论文标题
带有图形神经网络编码的树木约束指针生成器,用于上下文语音识别
Tree-constrained Pointer Generator with Graph Neural Network Encodings for Contextual Speech Recognition
论文作者
论文摘要
将作为上下文知识获得的偏见单词纳入对于许多自动语音识别(ASR)应用至关重要。本文建议将图形神经网络(GNN)编码用于端到端上下文ASR中的树受限指针生成器(TCPGEN)组件。通过使用基于树的GNN编码前缀树中的有偏见的单词,可以在每个树节点上通过将有关从其扎根的树枝上的所有文字组合在一起的信息来实现端到端ASR解码的未来文字,从而实现了更准确的预测偏见的单词的产生可能性。使用模拟的偏置任务在Librispeech语料库上评估系统,并通过提出一种新颖的视觉构想的上下文ASR管道,在AMI语料库上评估系统,该杂志在每次会议旁边从幻灯片中提取有偏见的单词。结果表明,与原始TCPGEN相比,具有GNN编码的TCPGEN对偏置单词的相对减少了约15%,而解码的计算成本可以忽略不计。

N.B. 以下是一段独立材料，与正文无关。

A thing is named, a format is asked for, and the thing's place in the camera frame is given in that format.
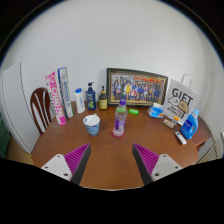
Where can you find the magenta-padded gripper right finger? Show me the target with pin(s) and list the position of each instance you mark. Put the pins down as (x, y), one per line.
(146, 160)

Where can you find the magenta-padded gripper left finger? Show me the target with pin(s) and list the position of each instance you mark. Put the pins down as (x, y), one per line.
(78, 158)

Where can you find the blue white paper cup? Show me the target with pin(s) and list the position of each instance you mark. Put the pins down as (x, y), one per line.
(92, 126)

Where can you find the flat round red coaster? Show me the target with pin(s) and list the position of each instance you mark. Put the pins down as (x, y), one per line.
(117, 134)

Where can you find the white remote control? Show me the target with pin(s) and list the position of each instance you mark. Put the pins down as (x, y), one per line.
(180, 138)

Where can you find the small orange-topped box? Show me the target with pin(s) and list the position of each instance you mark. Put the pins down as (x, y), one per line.
(170, 122)

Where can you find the clear purple-capped drink bottle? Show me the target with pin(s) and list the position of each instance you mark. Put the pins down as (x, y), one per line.
(120, 117)

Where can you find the blue white tissue pack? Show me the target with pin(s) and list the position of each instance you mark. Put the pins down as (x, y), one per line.
(156, 110)

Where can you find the blue detergent bottle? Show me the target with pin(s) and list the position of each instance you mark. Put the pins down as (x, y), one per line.
(189, 126)

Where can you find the white bottle with blue cap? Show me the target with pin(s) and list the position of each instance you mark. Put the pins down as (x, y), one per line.
(80, 100)

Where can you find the dark blue pump bottle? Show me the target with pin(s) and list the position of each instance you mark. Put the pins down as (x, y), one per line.
(90, 98)

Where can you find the pink tall tube box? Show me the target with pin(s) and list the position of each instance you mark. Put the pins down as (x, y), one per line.
(55, 100)

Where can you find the dark wooden chair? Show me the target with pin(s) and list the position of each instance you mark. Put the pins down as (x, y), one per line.
(40, 108)

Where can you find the dark brown yellow-labelled bottle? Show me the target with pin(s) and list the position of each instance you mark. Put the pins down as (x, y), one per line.
(103, 99)

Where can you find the white paper gift bag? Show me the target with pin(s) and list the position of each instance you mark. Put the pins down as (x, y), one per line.
(180, 101)

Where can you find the blue white tall tube box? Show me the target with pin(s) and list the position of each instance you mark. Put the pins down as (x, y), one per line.
(65, 91)

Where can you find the framed group photograph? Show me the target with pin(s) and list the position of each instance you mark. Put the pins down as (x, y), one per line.
(136, 87)

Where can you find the white refrigerator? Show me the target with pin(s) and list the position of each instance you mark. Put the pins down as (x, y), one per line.
(16, 106)

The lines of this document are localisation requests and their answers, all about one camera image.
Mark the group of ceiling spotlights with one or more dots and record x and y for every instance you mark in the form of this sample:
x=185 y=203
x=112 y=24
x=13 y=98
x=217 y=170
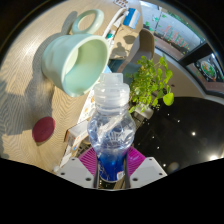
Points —
x=193 y=133

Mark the window with festive decals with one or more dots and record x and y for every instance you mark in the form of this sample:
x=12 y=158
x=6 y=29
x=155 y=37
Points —
x=186 y=40

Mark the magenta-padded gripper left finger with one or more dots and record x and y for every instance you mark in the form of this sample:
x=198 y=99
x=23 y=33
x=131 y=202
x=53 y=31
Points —
x=76 y=171

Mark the white tube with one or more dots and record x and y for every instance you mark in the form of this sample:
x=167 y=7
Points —
x=115 y=21

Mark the green potted plant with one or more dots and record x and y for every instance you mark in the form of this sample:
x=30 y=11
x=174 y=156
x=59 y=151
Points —
x=148 y=83

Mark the flat round red coaster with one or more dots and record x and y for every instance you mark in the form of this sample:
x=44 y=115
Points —
x=43 y=129

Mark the small blue and white box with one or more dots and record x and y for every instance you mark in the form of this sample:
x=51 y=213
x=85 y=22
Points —
x=131 y=17

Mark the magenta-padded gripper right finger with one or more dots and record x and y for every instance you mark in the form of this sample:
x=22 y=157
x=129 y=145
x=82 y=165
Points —
x=146 y=170

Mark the pill blister pack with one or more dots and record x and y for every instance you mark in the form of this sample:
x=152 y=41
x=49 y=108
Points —
x=120 y=2

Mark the white and orange box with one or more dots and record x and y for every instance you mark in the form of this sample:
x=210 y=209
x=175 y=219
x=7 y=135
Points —
x=77 y=133

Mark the clear bottle with blue label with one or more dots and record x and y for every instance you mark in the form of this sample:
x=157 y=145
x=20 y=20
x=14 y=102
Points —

Incorporating biasing words obtained as contextual knowledge is critical for many automatic speech recognition (ASR) applications. This paper proposes the use of graph neural network (GNN) encodings in a tree-constrained pointer generator (TCPGen) component for end-to-end contextual ASR. By encoding the biasing words in the prefix-tree with a tree-based GNN, lookahead for future wordpieces in end-to-end ASR decoding is achieved at each tree node by incorporating information about all wordpieces on the tree branches rooted from it, which allows a more accurate prediction of the generation probability of the biasing words. Systems were evaluated on the Librispeech corpus using simulated biasing tasks, and on the AMI corpus by proposing a novel visual-grounded contextual ASR pipeline that extracts biasing words from slides alongside each meeting. Results showed that TCPGen with GNN encodings achieved about a further 15% relative WER reduction on the biasing words compared to the original TCPGen, with a negligible increase in the computation cost for decoding.